Adam Baldwin as Jayne in Firefly, becomes a hot, bisexual boor who sublimates his lust for Sean Maher as Simon by threatening to kill him in the most classic manifestation of pre-school playground syndrome.
And douche commercials, well...they'll never quite be the same.
It's not just television that looks better from behind these rose-colored glasses. After attending the concert of a friend's quartet a couple weeks ago, my companions and I found ourselves searching for a nightcap in the pouring rain. After a one block walk avoiding waves of dirty rainwater thrown up by passing cars, we ducked into a sports bar. We were lucky to get one of the last tables, because the place was pretty crowded - no doubt because of the gigantic widescreen TVs blaring to sports fans that it was the bottom of the 5th in a Mets-Cardinals Championship game (yes, I understand sports; yes, it scares my boyfriend; no, I don't actually like or watch them). In a booth across from us sat two average American men.
One was a blonde guy in an orange windbreaker; the other a brunette in a light blue sweater. Orange watched the game intently over Light Blue's shoulder; Light Blue was more intent on watching Orange's reaction to the game than the game itself.
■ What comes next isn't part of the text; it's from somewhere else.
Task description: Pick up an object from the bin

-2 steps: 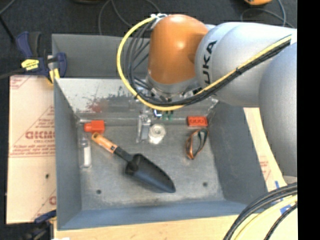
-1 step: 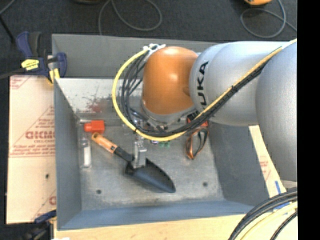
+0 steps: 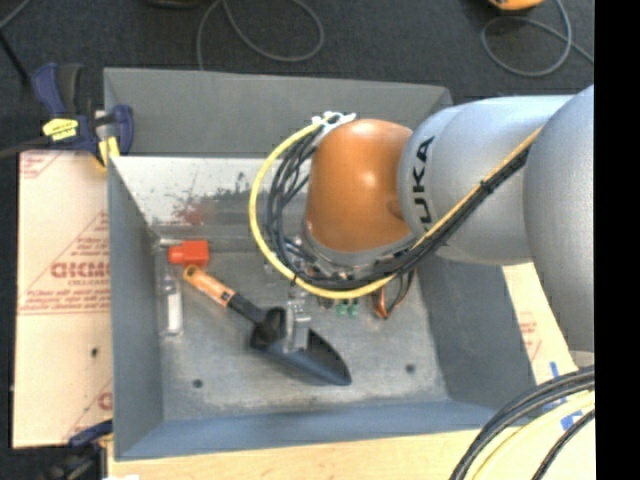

A pitch would get thrown and Light Blue would study the furrows forming in Orange's forehead; a bat would crack and Light Blue would watch Orange's lips curl; commercials would begin and Orange would look away from the TV at Light Blue. Whenever Orange Spoke, Light Blue would chuckle, and when Orange smiled Light Blue would laugh outright.
I leaned over to one of my friends and whispered, "Those two are cute, but it's so sad. The guy in the light blue sweater loves the guy in the orange thing so much more. I wonder how long they'll last."
"They're so gay and on a date," Wajaja said, as Fastlad glanced at us both, quizzically.
People in their attempt to know others make things up in order to feel more comfortable in day-to-day interactions. We think, "If I can know these one or two things about you - even if I've made those things and their knowability up out of potentially misleading clues - then I'll know how to talk to you, behave around you, and treat you." It seems natural enough, and it certainly seems like it comes from a good place; we're all trying to find ways to relate.
What surprises me most about my Everyone-Is-Gay Tactic is that many people (including other gay and lesbian people) act like I'm doing something rude of offensive when I tell them about it. Which leads me to ask: if I genuinely believe there's nothing wrong with being gay, who am I offending by assuming it's the norm? Sounds like some sublimated misogyny, homophobia, or queer self-loathing to me.
Nevertheless, perhaps I shouldn't assume people are gay, but if that's so, people should stop assuming I'm straight or gay or male or smart or that English is my second language or that I'm Chinese (which I'm not). If people are making up all kinds of things about me to make them feel better, why can't I make up things about them?
I tried assuming everyone was smart, but it demanded such feats of mental dymnastics to understand the subtle critique of dominant culture inherent in their behavior that I've settled for being compassionate instead.